SECTION 2.10.        No Stockholder Action by Written Consent.

Subject to the rights of the holders of any series of Preferred Stock with respect to such series of Preferred Stock, any action required or permitted to be taken by the stockholders of the Corporation must be effected at an annual or special meeting of stockholders of the Corporation and may not be effected by any consent in writing by such stockholders.

ARTICLE III
BOARD OF DIRECTORS

SECTION 3.1.          General Powers.

The business and affairs of the Corporation shall be managed under the direction of the Board of Directors.  In addition to the powers and authorities by these By-Laws expressly conferred upon them, the Board of Directors may exercise all such powers of the Corporation and do all such lawful acts and things as are not by statute or by the Certificate of Incorporation or by these By-Laws required to be exercised or done by the stockholders.

SECTION 3.2.          Number, Tenure, and Qualifications.

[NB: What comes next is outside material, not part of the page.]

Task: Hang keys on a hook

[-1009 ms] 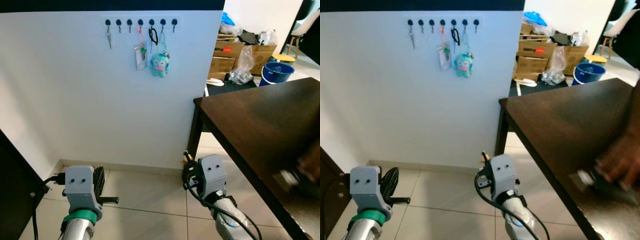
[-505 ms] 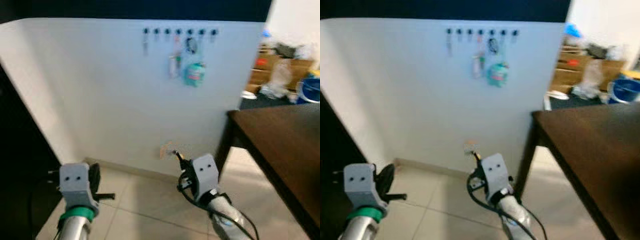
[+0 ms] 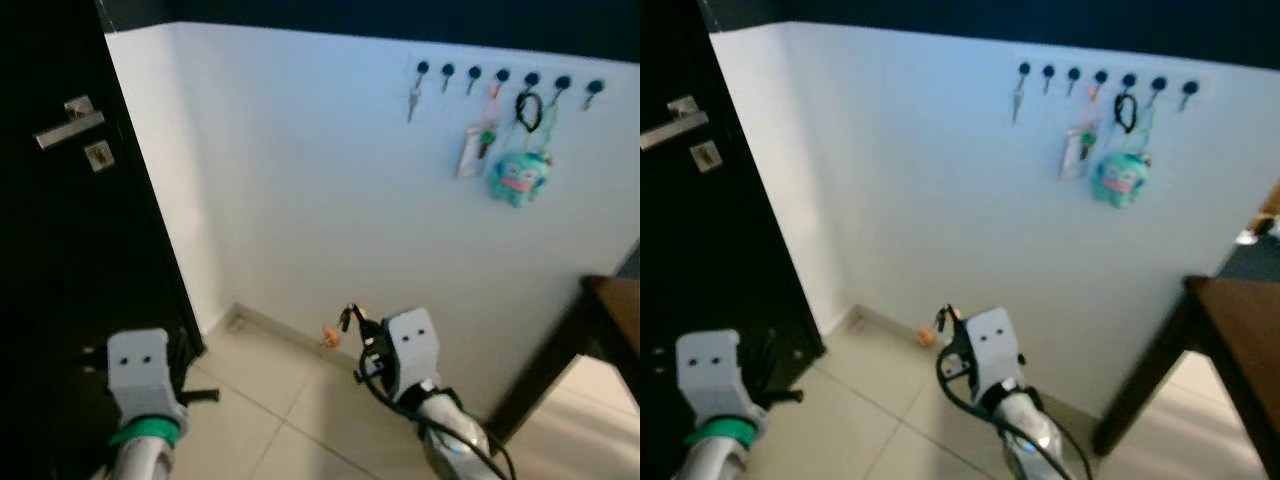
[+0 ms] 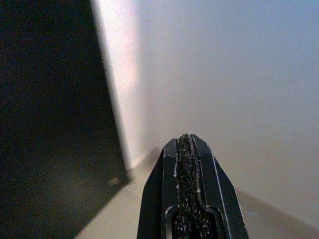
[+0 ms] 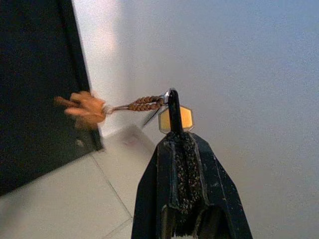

Subject to the rights of the holders of any series of Preferred Stock to elect directors under specified circumstances, the number of directors shall be fixed from time to time exclusively pursuant to a resolution adopted by a majority of the Whole Board.  Subject to the rights of the holders of any series of Preferred Stock to elect directors under specified circumstances, at each annual meeting of stockholders, (i) each director shall stand for election and shall be elected for a term of office to expire at the next succeeding annual meeting of stockholders after their election, with each director to hold office until his or her successor shall have been duly elected and qualified, and (ii) if authorized by a resolution of the Board of Directors, directors may be elected to fill any vacancy on the Board of Directors, regardless of how such vacancy shall have been created.

SECTION 3.3.          Regular Meetings.

A regular meeting of the Board of Directors shall be held immediately after the annual meeting of stockholders without other notice than this By-Law.  Regular meetings of the directors may be held without notice at such place and times as shall be determined from time to time by the Board of Directors.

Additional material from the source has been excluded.